GOAL OF THE EXERCISE:
Up to and including the line that contains "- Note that", repeat each line of the data exactly, starting from the first.

RECORDS:
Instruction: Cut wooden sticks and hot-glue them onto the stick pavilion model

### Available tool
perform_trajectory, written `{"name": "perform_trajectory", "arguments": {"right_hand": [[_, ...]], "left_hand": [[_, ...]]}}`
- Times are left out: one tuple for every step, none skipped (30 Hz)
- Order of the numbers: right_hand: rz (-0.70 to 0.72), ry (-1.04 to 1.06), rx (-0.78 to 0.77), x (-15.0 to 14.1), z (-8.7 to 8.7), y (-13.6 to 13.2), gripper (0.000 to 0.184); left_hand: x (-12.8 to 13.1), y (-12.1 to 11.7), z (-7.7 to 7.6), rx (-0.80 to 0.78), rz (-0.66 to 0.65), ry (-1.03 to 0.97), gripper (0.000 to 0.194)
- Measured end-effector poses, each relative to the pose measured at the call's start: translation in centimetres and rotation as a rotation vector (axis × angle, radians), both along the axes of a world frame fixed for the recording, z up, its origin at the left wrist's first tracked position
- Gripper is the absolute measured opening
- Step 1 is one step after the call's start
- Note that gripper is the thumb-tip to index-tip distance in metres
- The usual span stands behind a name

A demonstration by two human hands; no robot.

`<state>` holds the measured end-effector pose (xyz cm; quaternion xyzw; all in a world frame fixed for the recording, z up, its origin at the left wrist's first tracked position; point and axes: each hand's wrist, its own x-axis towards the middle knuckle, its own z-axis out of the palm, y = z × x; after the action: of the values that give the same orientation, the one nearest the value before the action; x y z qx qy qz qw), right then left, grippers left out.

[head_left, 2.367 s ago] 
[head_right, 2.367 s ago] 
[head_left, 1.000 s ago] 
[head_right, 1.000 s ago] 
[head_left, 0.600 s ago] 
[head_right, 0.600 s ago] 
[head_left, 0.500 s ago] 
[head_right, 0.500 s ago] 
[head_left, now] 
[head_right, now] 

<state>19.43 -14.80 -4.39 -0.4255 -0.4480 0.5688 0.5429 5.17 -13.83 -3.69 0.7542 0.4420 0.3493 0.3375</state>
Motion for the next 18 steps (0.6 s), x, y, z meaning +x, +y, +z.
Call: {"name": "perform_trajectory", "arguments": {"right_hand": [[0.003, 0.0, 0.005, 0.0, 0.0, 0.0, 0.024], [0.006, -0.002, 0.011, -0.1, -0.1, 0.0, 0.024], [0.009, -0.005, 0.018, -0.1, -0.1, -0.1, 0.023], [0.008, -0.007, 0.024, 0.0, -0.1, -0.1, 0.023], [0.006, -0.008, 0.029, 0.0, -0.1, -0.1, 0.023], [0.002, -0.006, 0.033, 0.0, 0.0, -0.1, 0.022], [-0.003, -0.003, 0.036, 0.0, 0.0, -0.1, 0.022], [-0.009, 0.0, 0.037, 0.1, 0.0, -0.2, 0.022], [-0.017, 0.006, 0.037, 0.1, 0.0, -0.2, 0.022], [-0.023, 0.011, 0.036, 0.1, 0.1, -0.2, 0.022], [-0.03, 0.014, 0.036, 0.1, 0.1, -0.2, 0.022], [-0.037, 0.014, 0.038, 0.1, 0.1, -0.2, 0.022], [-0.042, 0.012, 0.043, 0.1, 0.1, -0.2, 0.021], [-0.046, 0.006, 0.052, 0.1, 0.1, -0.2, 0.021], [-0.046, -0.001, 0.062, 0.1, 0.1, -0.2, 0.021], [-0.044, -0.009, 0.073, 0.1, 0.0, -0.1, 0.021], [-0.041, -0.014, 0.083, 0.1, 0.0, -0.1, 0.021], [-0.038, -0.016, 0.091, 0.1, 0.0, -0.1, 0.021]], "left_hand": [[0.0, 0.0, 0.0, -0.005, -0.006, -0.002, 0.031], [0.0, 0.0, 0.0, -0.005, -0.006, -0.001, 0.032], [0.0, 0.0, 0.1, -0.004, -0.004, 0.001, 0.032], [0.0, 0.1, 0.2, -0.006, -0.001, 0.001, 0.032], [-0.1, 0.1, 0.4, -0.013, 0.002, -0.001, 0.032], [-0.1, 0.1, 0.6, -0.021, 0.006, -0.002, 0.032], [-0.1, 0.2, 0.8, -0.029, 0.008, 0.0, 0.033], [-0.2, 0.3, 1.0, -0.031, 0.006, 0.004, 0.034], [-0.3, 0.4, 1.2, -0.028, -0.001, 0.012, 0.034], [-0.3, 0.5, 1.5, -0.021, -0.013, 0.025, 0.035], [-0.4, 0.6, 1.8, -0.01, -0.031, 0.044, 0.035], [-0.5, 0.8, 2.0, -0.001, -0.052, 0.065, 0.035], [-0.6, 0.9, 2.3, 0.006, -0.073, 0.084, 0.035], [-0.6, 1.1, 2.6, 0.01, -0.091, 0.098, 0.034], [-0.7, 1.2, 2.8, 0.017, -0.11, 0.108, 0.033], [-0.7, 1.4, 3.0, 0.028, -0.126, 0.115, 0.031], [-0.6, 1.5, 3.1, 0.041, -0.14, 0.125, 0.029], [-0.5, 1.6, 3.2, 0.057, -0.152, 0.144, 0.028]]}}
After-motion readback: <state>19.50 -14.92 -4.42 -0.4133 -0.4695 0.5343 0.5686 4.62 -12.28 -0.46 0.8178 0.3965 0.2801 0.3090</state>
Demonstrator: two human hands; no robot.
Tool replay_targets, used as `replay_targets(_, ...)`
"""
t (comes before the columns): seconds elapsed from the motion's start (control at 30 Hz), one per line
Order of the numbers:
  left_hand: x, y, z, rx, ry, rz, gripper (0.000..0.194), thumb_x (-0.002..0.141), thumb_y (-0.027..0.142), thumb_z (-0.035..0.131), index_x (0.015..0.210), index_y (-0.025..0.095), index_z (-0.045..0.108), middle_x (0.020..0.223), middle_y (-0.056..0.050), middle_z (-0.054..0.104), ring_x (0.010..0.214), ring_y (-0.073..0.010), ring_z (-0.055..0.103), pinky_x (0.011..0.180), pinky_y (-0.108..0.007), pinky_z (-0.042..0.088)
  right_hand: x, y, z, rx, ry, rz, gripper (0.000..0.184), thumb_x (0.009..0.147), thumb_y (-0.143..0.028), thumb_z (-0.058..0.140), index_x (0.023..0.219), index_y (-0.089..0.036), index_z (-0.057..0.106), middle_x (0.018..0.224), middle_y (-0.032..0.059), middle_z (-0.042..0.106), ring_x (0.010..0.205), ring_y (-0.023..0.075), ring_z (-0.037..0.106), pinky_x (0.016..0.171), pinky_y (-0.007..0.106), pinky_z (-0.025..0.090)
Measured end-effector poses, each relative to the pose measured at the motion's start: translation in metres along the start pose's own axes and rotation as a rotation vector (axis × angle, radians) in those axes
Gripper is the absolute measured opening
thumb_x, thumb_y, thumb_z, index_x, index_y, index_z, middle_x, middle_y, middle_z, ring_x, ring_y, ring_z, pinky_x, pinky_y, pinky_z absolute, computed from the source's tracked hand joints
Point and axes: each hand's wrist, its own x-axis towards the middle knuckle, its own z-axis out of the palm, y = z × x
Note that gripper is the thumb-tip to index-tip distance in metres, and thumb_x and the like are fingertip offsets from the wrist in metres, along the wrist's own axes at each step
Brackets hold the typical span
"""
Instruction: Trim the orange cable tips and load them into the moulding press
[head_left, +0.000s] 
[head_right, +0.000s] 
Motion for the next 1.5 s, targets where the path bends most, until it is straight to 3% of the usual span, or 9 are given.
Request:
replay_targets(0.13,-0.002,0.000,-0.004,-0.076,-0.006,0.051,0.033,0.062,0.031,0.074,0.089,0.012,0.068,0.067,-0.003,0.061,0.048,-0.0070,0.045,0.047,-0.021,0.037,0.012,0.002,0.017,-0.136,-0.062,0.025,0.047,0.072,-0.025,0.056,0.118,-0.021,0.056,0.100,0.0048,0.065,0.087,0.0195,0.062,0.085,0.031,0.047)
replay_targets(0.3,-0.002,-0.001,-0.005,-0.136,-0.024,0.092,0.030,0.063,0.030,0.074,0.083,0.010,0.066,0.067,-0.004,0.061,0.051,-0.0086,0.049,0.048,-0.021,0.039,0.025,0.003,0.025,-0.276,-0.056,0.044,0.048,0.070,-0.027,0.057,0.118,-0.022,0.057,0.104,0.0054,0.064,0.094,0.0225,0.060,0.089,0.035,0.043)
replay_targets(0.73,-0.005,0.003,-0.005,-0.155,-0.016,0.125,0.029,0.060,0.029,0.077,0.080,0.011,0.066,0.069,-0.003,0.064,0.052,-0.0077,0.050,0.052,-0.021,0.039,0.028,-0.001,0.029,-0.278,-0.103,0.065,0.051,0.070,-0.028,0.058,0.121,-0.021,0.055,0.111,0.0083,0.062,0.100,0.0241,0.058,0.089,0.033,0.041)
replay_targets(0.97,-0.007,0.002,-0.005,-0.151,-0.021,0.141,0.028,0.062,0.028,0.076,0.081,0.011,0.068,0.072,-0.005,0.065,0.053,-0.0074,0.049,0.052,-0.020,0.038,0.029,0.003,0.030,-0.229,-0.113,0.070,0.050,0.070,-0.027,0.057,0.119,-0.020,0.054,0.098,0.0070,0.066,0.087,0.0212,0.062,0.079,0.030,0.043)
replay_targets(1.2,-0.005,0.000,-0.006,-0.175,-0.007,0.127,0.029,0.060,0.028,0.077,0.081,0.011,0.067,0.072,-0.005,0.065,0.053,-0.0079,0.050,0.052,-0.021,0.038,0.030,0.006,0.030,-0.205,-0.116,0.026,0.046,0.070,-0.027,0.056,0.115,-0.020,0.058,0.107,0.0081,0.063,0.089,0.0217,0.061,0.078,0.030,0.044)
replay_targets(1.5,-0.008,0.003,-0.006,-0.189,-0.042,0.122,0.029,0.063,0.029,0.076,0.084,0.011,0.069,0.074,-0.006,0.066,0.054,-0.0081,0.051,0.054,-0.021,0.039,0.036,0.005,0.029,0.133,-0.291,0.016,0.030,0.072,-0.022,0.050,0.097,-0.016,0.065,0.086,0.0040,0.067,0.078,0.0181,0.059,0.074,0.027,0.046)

RESPONSE TO THE TASK:
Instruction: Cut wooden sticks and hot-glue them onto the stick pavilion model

### Available tool
perform_trajectory, written `{"name": "perform_trajectory", "arguments": {"right_hand": [[_, ...]], "left_hand": [[_, ...]]}}`
- Times are left out: one tuple for every step, none skipped (30 Hz)
- Order of the numbers: right_hand: rz (-0.70 to 0.72), ry (-1.04 to 1.06), rx (-0.78 to 0.77), x (-15.0 to 14.1), z (-8.7 to 8.7), y (-13.6 to 13.2), gripper (0.000 to 0.184); left_hand: x (-12.8 to 13.1), y (-12.1 to 11.7), z (-7.7 to 7.6), rx (-0.80 to 0.78), rz (-0.66 to 0.65), ry (-1.03 to 0.97), gripper (0.000 to 0.194)
- Measured end-effector poses, each relative to the pose measured at the call's start: translation in centimetres and rotation as a rotation vector (axis × angle, radians), both along the axes of a world frame fixed for the recording, z up, its origin at the left wrist's first tracked position
- Gripper is the absolute measured opening
- Step 1 is one step after the call's start
- Note that gripper is the thumb-tip to index-tip distance in metres

This exercise requires no additional output.